Es un optimista. Cree en las bibliotecas públicas y los museos didácticos, aunque yo veo que las primeras están desoladas y mal utilizadas y los segundos enfocados a las visitas turísticas. Pero no es un cretino ni cierra los ojos a la realidad, por eso nos cuenta de una pobre chica a la que le concedieron una beca y los familiares la acosaron enseguida pidiéndole dinero. Dedica un artículo entero a don Pío Baroja, con lo cual confirma que lo aprecia y transita hasta el punto de contagiarse por completo, lo que me parece maravilloso por cuanto resulta una delicia leer al viejo gruñón donostiarra. Lo mejor de Doreste no es sólo la empatía que logra con el lector a fuerza de reflexiones simpáticas sobre asuntos cercanos a nuestras inquietudes cotidianas y a nuestros tiempos, es también lo que se esfuerza por enseñarnos. He aquí algunas de sus pinceladas formativas:
"La mentira hace que perdamos la confianza unos en otros y se degraden las relaciones sociales". (Página 75).

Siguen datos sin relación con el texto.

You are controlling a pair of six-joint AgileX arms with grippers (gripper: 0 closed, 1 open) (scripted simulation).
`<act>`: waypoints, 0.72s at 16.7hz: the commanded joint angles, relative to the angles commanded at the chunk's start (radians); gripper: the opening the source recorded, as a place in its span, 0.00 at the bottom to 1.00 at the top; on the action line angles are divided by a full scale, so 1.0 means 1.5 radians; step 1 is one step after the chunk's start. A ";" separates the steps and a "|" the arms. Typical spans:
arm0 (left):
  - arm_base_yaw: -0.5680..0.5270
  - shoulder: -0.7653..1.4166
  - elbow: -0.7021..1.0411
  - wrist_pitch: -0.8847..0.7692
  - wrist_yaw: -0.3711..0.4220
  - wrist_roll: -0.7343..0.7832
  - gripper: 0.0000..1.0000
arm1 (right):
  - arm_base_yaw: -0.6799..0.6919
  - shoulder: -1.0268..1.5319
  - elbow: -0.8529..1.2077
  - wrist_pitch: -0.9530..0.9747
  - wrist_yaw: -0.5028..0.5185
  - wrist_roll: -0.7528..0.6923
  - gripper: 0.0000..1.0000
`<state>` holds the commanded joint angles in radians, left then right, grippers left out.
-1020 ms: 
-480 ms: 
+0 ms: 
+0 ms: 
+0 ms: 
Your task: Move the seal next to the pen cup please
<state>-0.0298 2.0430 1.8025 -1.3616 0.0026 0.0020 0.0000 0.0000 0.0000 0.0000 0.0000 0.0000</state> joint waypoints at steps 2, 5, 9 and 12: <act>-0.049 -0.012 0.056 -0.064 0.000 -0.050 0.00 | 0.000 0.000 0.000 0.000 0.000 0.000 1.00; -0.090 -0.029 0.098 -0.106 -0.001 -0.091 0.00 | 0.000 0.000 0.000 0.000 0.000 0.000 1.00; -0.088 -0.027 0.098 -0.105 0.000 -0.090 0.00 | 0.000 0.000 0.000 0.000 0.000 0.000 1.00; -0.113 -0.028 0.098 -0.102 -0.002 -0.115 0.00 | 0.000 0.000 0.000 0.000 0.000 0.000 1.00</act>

"¿Qué te pasa tierra mía, que no explotan tus volcanes para destrozar los planes de toda la oligarquía?". (Página 81).
"Lo que ocurre es que el ser humano es muy soberbio, muy narcisista". (Página 82).
"El Estado español, que tanto se lamenta del terrorismo vasco, vende armas a Marruecos para que masacre a los saharauis; a Indonesia, para que masacre a los timorenses orientales; y a Turquía, para que masacre a los kurdos". (Página 91).
"El trabajo no se reparte en una sociedad de acuerdo con las capacidades individuales, sino, por el contrario, en ventaja de los fuertes y los insidiosos, y en desventaja de los débiles y los honestos". (Página 96).
"Marx tenía toda la razón cuando afirmó que el trabajador que no puede programar su propio trabajo es un esclavo". (Página 98).
"Para Marx el supremo fetiche es la mercancía. A medida que se valoriza el mundo de las cosas, se desvaloriza de forma directamente proporcional el mundo de los seres humanos". (Página 99).
"En cada época, la clase que dispone de los medios para la producción material dispone también , por ello mismo, de los medios para la producción espiritual". (Página 102).
"Los trabajadores no se proponen emanciparse, propugnando la unión de capital con trabajo, sino que sueñan en convertirse ellos en capitalistas por un golpe de suerte. Tienen mentalidad hollywoodense, propia de la clase dominante. Carecen de autoestima y de solidaridad de clase". (Página 102).
"Los móviles de las críticas no son el deseo del bien, sino el de humillar al criticado porque se le considera un rival o un incordio en algún aspecto o circunstancia". (Página 129).
"Quien a sí mismo se alaba, en su propio mérito se caga", (viejo refrán). (Página 137).
En suma, se trata de un libro para el que merece la pena el escaso tiempo que cuesta leerlo.